Results and Discussion

So motivated, we analyzed residue positions surrounding the PEXEL motif. We compiled a set of 5,571 unique proteins from P.falciparum, extracted from PlasmoDB [13], TIGR/NCBI clone 3D7 [14], and EMBL-EBI [15]. Pattern matching with SEEDTOP [16] retrieved 1,557 (28%) sequences containing the PEXEL motif. 412 (7.4%) hits were found by a generalized Hidden-Markov-Model (false-positive rate: 5%), which requires, in addition to the PEXEL motif, a preceding hydrophobic region for prediction of exported proteins [17]. For further analysis, we extracted stretches of 25 amino acids from these 412 predicted proteins containing the central five-residue PEXEL motif and ten additional residues on both sides (data available as supplementary material). When multiple PEXEL motifs existed in one protein sequence, only the most N-terminal occurrence was extracted.

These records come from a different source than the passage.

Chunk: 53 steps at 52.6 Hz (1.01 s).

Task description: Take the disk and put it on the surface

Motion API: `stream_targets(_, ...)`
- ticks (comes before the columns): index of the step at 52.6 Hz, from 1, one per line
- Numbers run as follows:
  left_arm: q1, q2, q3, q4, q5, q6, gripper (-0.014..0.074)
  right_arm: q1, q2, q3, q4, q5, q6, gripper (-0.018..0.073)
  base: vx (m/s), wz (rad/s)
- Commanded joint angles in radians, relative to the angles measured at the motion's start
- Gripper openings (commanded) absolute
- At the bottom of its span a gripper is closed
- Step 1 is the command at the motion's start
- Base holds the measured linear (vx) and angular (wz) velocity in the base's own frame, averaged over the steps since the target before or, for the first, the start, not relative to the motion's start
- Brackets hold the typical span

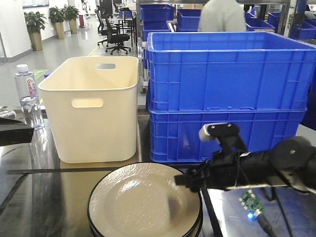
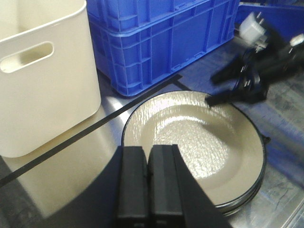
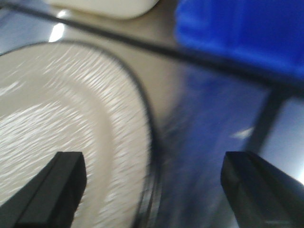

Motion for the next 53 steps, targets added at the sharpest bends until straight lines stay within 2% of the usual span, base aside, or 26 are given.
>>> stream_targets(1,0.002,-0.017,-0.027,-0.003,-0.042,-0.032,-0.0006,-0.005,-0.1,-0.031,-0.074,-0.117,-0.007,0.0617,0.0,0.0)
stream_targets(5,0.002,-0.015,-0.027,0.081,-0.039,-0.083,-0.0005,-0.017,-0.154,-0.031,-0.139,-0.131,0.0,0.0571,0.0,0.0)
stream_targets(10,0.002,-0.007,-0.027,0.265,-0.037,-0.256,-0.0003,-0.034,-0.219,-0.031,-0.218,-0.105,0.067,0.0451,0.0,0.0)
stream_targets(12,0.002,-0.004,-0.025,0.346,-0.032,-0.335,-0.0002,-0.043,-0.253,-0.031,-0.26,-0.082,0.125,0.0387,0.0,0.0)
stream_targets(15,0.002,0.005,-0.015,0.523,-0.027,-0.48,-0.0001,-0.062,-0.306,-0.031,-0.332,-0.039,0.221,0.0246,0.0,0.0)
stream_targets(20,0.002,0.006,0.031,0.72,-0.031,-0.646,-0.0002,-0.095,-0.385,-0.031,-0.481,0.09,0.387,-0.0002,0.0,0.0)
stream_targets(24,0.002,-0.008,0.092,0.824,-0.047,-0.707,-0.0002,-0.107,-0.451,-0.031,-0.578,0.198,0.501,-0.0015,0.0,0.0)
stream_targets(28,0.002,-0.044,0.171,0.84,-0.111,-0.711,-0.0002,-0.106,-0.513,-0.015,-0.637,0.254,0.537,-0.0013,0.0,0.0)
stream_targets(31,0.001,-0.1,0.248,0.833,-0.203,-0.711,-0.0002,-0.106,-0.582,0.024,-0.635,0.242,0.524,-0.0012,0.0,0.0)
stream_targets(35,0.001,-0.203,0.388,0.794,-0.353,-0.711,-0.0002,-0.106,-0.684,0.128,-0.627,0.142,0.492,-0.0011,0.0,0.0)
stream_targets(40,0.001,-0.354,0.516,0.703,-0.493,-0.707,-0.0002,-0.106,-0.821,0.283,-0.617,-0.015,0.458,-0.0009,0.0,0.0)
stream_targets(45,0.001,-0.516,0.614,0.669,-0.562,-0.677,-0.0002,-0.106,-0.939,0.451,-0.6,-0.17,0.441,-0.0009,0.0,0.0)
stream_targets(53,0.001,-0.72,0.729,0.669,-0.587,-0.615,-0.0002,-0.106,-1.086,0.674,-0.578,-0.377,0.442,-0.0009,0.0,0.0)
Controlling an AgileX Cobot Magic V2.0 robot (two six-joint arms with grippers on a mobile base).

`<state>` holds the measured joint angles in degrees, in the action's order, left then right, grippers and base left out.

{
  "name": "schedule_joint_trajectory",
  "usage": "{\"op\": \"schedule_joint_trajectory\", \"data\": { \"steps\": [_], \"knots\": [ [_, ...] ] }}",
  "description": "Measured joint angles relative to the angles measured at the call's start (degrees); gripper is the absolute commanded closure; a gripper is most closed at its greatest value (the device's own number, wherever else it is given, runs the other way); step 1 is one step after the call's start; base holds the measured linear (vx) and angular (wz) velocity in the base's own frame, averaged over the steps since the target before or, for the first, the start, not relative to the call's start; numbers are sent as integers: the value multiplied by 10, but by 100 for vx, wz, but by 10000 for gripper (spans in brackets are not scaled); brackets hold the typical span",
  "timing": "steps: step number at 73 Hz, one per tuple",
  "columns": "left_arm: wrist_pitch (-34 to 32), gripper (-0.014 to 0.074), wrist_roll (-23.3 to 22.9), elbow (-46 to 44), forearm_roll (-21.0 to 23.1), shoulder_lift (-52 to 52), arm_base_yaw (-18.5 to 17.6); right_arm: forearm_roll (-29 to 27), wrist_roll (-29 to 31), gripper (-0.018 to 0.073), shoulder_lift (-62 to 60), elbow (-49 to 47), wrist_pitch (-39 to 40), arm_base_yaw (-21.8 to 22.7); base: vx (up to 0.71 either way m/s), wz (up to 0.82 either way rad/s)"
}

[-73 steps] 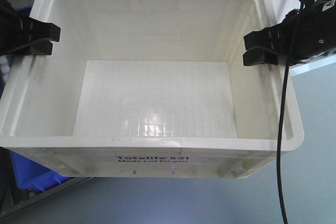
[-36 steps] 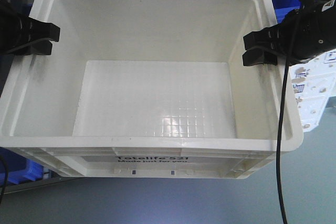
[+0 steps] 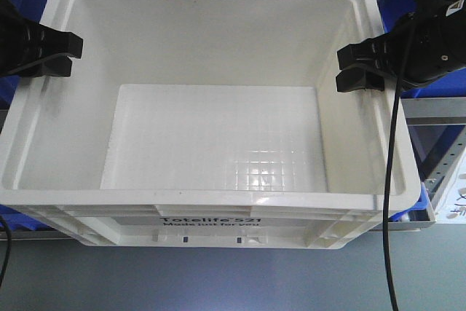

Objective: Move bin from left to right shelf

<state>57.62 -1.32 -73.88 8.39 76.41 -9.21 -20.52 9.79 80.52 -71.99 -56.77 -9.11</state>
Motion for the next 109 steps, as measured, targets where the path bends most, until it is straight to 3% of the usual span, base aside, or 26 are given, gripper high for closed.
{"op": "schedule_joint_trajectory", "data": {
  "steps": [54, 109],
  "knots": [
    [0, 603, 0, 0, 0, 0, 0, 0, 0, 564, 0, 0, -1, 0, 13, 17],
    [0, 603, 0, 0, 2, 0, 0, 0, 0, 564, 0, 0, -1, 0, 19, -12]
  ]
}}
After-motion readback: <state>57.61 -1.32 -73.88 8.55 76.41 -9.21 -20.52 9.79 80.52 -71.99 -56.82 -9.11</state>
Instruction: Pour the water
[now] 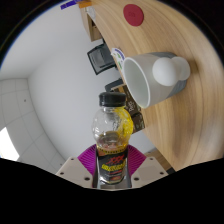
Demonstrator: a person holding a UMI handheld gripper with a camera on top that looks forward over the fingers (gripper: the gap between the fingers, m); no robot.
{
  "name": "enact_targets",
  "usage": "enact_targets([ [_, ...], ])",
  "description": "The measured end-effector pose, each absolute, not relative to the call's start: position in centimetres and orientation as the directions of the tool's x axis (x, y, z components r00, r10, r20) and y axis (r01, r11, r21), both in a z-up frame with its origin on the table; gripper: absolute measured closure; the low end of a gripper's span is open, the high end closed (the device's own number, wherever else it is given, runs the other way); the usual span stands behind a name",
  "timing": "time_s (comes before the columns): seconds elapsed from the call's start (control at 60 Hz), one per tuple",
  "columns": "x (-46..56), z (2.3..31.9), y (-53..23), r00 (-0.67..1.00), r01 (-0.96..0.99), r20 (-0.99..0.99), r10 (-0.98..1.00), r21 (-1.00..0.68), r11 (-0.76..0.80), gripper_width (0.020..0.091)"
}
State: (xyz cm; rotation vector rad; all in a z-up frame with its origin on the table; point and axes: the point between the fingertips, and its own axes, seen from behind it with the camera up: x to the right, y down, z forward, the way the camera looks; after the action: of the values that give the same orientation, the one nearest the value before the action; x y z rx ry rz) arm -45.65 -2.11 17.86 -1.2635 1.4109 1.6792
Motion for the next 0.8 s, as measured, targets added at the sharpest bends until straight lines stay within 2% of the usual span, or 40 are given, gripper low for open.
enact_targets([
  [0.133, -45.0, 16.4, -2.3, -0.449, -0.844, -0.878, -0.168, 0.478, -0.243, 0.0727],
  [0.267, -44.8, 16.5, -2.6, -0.311, -0.89, -0.932, -0.186, 0.354, -0.287, 0.0727],
  [0.367, -43.9, 18.4, -3.1, -0.096, -0.928, -0.985, -0.147, 0.142, -0.344, 0.0727],
  [0.5, -39.1, 21.9, -2.8, 0.316, -0.893, -0.948, -0.036, -0.285, -0.348, 0.0724],
  [0.583, -34.8, 23.9, -2.1, 0.581, -0.775, -0.814, 0.014, -0.558, -0.298, 0.0723],
  [0.65, -30.5, 25.4, -2.7, 0.729, -0.654, -0.684, 0.038, -0.712, -0.256, 0.0724],
  [0.8, -23.1, 23.7, -1.5, 0.94, -0.331, -0.341, 0.015, -0.921, -0.207, 0.0722],
])
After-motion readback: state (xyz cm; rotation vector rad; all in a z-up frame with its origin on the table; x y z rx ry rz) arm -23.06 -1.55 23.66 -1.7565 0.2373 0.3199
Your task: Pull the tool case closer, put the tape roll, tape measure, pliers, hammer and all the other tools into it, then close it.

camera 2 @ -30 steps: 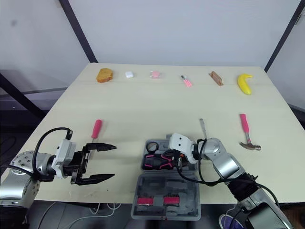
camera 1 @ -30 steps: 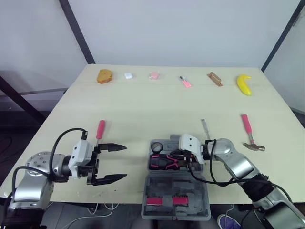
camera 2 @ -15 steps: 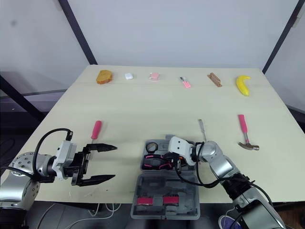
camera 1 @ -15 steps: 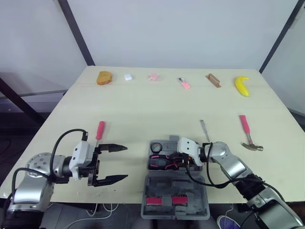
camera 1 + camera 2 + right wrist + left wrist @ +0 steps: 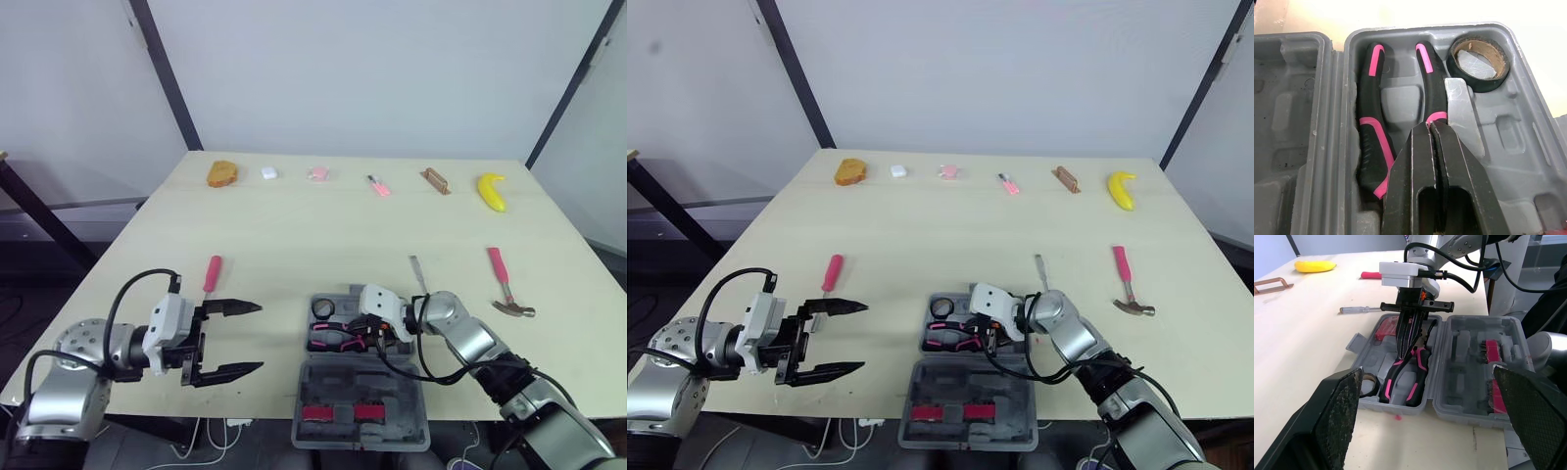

We performed all-against-all pair-wise alignment of the 25-residue fragments using BLAST ([16]; Gapped BLAST was run with the BLOSUM62 matrix, [18], and gap-open cost  = 11, gap-elongation = 1). Only 6% of the sequences aligned to proteins outside their family, and 78% of all fragments aligned to sequences of the corresponding protein family with average E-values up to 0.1. These results indicate that the residues flanking the PEXEL motif contain family-specific information. It is evident that the shortness of the sequences used (25 residues), and the failure to align 22% of the sequence fragments limit this approach for general prediction of potentially exported proteins and protein family assignment. It has been argued before that straightforward sequence alignment may not be appropriate to find all members of the P.falciparum exportome because individual protein families are particularly deviating in their primary sequences, for example beta-barrel proteins from outer bacterial and organelle membranes [9].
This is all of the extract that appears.